_PROBLEM REQUIREMENTS:_ Without its pictures, the listing below is to be transcribed exactly.
○ ○ ○ ○
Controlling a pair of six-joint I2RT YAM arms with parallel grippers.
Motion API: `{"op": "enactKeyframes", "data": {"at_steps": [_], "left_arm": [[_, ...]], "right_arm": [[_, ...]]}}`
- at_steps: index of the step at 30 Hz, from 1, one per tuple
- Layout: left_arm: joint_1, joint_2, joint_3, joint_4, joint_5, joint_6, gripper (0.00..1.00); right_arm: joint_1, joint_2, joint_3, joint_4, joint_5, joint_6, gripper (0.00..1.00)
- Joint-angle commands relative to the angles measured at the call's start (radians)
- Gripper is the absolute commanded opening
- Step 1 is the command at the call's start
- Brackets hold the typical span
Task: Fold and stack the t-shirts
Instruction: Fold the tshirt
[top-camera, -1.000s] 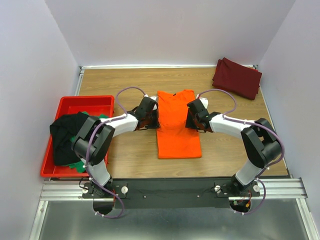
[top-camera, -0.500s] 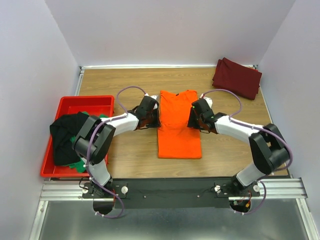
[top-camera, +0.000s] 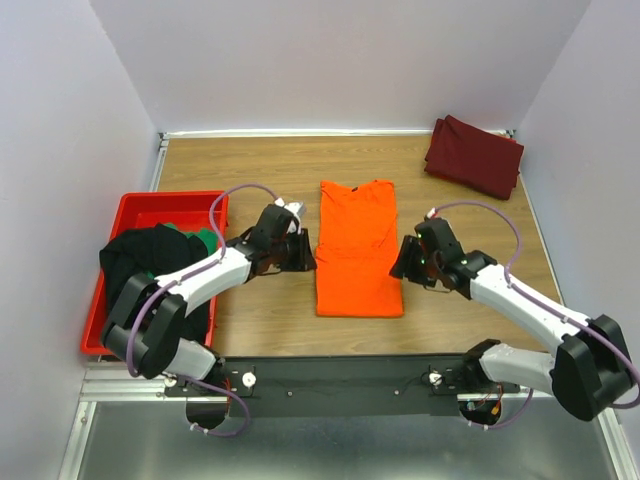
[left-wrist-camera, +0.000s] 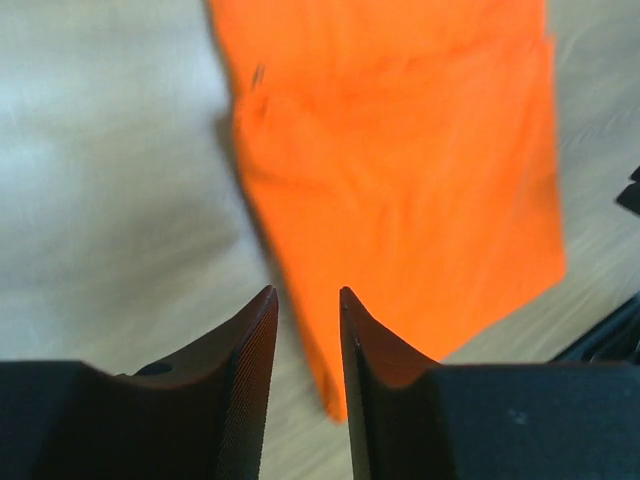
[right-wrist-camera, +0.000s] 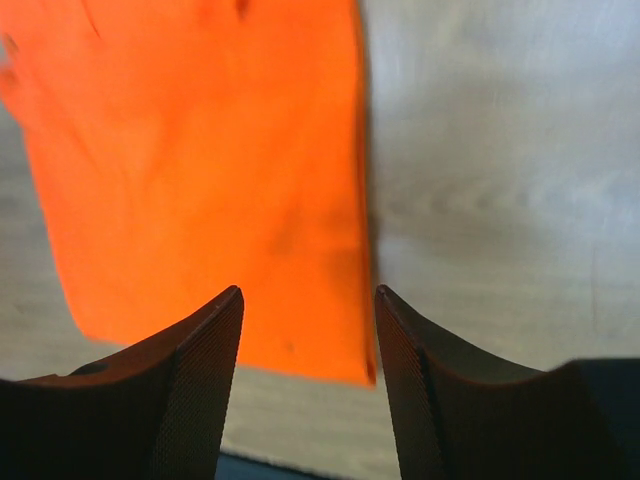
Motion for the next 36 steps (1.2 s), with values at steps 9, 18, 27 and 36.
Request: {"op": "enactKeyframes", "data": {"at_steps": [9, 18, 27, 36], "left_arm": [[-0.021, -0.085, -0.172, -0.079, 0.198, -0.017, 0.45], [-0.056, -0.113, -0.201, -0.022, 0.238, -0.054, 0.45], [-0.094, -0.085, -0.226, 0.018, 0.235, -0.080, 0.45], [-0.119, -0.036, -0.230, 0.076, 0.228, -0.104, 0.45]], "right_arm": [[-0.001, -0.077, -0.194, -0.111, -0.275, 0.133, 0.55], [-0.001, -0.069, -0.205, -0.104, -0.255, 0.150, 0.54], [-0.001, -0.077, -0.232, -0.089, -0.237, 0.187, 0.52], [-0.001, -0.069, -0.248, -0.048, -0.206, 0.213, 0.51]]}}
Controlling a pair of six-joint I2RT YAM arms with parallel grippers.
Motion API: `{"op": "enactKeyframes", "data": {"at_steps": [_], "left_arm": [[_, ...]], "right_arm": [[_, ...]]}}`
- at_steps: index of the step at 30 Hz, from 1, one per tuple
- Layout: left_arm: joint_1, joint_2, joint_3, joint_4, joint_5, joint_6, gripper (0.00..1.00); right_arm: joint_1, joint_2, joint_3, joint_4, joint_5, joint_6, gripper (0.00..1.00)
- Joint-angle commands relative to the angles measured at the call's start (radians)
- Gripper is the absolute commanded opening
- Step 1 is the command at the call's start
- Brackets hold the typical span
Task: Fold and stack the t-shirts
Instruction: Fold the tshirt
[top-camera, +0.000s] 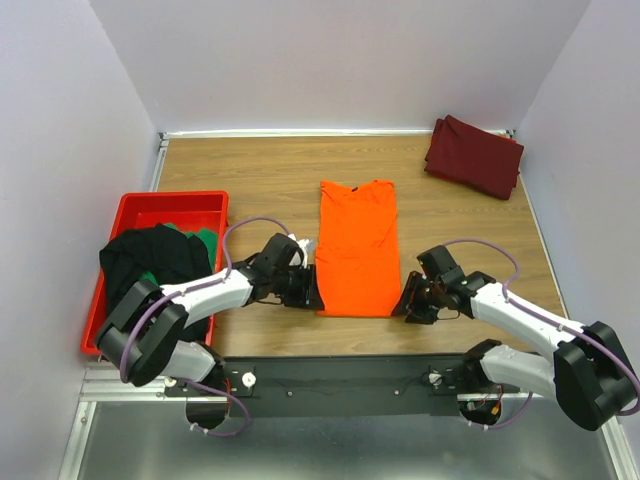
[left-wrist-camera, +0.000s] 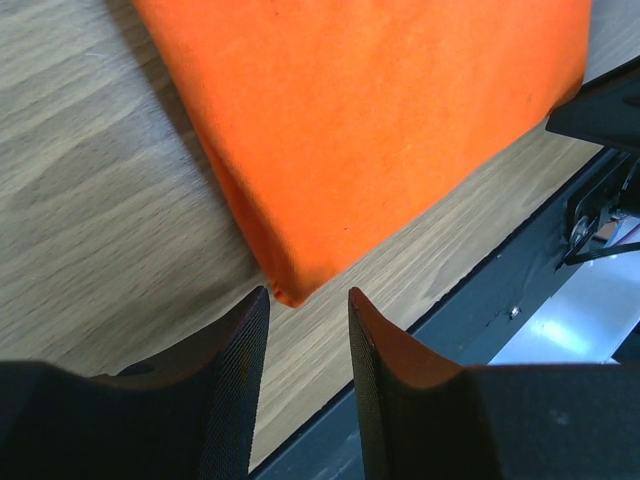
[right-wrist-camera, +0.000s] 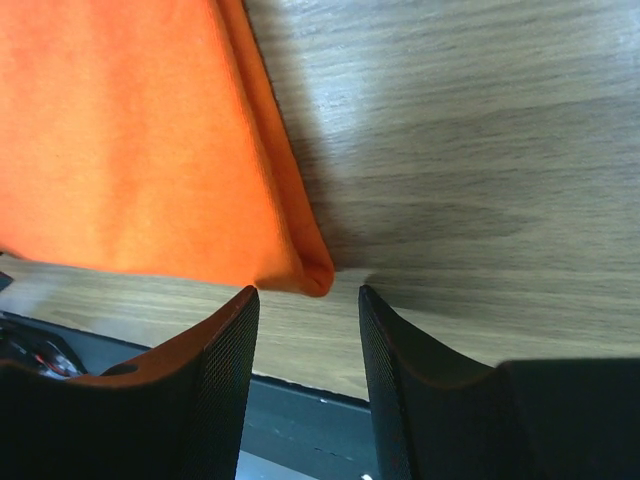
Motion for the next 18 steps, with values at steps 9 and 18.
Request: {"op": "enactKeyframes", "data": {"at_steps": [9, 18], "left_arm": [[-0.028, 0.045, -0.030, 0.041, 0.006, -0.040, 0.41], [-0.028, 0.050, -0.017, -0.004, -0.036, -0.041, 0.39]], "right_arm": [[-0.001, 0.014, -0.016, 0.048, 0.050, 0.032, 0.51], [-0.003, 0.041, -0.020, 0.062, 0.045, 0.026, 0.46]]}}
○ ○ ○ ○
_OUTPUT BELOW:_
Controlling a pair of six-joint I2RT YAM arms with parallel grippers.
Motion API: `{"op": "enactKeyframes", "data": {"at_steps": [_], "left_arm": [[_, ...]], "right_arm": [[_, ...]]}}`
- at_steps: index of the step at 30 Hz, from 1, one per tuple
- Layout: left_arm: joint_1, joint_2, joint_3, joint_4, joint_5, joint_6, gripper (0.00..1.00); right_arm: joint_1, joint_2, joint_3, joint_4, joint_5, joint_6, gripper (0.00..1.00)
- Joint-angle commands relative to the angles measured at the call's start (radians)
- Gripper is the absolute commanded opening
- Step 1 is the command at the call's start
- Brackets hold the typical span
Task: Fold and stack the t-shirts
Instruction: Fold the tshirt
[top-camera, -1.000s] 
[top-camera, -0.500s] 
[top-camera, +0.000s] 
[left-wrist-camera, +0.000s] 
[right-wrist-camera, +0.000s] 
Motion for the next 36 steps (1.2 s), with values at steps 9, 18, 27 and 36.
Request: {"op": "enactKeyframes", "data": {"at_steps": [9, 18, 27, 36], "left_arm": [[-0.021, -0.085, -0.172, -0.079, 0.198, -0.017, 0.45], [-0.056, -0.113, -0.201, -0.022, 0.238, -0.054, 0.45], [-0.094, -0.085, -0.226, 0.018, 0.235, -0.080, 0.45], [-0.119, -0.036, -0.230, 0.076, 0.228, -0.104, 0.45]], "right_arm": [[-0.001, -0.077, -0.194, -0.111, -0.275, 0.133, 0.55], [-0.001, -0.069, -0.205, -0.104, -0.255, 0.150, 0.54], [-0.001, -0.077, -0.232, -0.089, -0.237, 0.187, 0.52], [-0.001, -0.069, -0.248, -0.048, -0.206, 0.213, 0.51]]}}
Controlling a pair of six-joint I2RT YAM arms with parallel grippers.
Motion API: `{"op": "enactKeyframes", "data": {"at_steps": [_], "left_arm": [[_, ...]], "right_arm": [[_, ...]]}}`
- at_steps: index of the step at 30 Hz, from 1, one per tuple
- Layout: left_arm: joint_1, joint_2, joint_3, joint_4, joint_5, joint_6, gripper (0.00..1.00); right_arm: joint_1, joint_2, joint_3, joint_4, joint_5, joint_6, gripper (0.00..1.00)
- Joint-angle commands relative to the angles measured at the call's start (radians)
- Gripper is the absolute commanded opening
- Step 1 is the command at the call's start
- Brackets hold the typical span
Task: Fold and stack the t-shirts
Instruction: Fold the tshirt
[top-camera, +0.000s] 
[left-wrist-camera, +0.000s] 
[right-wrist-camera, +0.000s] 
Motion for the next 18 steps, with values at steps 9 and 18.
Request: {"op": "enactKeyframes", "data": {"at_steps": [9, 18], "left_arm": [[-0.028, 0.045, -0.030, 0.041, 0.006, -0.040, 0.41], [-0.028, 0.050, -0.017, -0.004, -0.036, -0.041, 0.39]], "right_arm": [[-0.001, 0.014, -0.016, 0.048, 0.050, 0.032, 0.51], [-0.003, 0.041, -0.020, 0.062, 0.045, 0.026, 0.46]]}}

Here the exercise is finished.